* [TASK DETAILS]: In the data below, give the number of lines that contain the word "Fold". Nothing else is needed.

* [INPUT DATA]:
──────────

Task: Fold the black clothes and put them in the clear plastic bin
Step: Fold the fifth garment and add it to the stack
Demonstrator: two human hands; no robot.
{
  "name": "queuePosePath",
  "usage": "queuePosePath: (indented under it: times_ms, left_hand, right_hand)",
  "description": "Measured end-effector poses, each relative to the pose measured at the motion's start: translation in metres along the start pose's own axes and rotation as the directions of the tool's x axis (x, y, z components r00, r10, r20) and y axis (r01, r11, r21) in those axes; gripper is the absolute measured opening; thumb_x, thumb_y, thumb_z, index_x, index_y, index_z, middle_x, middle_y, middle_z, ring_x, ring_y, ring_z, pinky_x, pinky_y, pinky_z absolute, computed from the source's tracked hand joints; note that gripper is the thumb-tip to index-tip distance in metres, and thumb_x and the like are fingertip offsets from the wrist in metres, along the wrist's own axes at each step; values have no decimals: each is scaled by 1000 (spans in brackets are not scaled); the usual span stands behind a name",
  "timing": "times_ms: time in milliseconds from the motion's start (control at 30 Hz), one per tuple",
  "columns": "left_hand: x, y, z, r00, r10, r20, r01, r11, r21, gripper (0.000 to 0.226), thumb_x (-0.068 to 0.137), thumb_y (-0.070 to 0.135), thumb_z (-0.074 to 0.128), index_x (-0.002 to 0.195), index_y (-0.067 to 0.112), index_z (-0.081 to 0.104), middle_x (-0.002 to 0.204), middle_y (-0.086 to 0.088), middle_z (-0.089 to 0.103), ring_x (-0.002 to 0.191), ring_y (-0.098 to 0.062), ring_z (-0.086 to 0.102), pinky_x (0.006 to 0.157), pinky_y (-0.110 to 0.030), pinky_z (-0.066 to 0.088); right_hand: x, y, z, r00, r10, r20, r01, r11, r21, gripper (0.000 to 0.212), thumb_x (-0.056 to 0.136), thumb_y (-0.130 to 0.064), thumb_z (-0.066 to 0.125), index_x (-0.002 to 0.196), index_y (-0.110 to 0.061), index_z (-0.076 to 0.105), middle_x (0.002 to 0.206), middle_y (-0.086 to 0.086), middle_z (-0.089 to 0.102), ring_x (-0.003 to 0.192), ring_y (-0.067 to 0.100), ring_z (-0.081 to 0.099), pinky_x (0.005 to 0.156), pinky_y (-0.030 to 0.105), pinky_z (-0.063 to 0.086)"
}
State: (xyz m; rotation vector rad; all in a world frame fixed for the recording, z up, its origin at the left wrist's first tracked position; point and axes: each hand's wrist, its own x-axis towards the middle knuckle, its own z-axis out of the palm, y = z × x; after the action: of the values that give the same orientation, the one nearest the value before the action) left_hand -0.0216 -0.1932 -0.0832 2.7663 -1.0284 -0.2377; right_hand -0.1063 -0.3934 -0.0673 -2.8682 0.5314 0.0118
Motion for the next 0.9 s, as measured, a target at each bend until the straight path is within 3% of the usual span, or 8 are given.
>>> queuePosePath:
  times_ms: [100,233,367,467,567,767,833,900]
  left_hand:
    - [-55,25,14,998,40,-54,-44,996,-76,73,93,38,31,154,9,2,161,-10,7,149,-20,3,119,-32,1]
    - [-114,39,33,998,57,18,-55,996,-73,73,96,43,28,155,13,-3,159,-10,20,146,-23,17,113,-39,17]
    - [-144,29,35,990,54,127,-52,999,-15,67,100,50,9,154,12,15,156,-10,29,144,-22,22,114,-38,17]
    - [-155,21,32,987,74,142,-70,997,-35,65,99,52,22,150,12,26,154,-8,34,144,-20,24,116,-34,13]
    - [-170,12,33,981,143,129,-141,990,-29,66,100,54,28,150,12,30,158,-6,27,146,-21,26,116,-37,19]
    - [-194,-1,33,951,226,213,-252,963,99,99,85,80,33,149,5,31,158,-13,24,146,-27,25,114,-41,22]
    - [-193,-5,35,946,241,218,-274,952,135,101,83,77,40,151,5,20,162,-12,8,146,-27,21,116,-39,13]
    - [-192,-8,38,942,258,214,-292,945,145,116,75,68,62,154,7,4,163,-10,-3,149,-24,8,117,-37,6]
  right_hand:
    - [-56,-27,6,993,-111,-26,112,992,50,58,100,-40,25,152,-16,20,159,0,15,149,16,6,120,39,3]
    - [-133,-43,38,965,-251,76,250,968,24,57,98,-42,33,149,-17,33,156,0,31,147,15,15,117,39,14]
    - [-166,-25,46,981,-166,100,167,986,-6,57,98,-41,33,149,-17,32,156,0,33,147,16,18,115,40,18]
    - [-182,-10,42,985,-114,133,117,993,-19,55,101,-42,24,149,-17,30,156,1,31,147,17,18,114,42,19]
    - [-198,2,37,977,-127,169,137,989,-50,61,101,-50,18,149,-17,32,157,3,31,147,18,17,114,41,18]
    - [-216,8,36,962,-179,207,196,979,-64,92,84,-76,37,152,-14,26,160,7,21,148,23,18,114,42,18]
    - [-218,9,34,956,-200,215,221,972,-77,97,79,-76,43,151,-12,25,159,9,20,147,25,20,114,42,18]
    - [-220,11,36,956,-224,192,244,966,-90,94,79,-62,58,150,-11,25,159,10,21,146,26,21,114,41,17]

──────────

* [THE ANSWER]: 2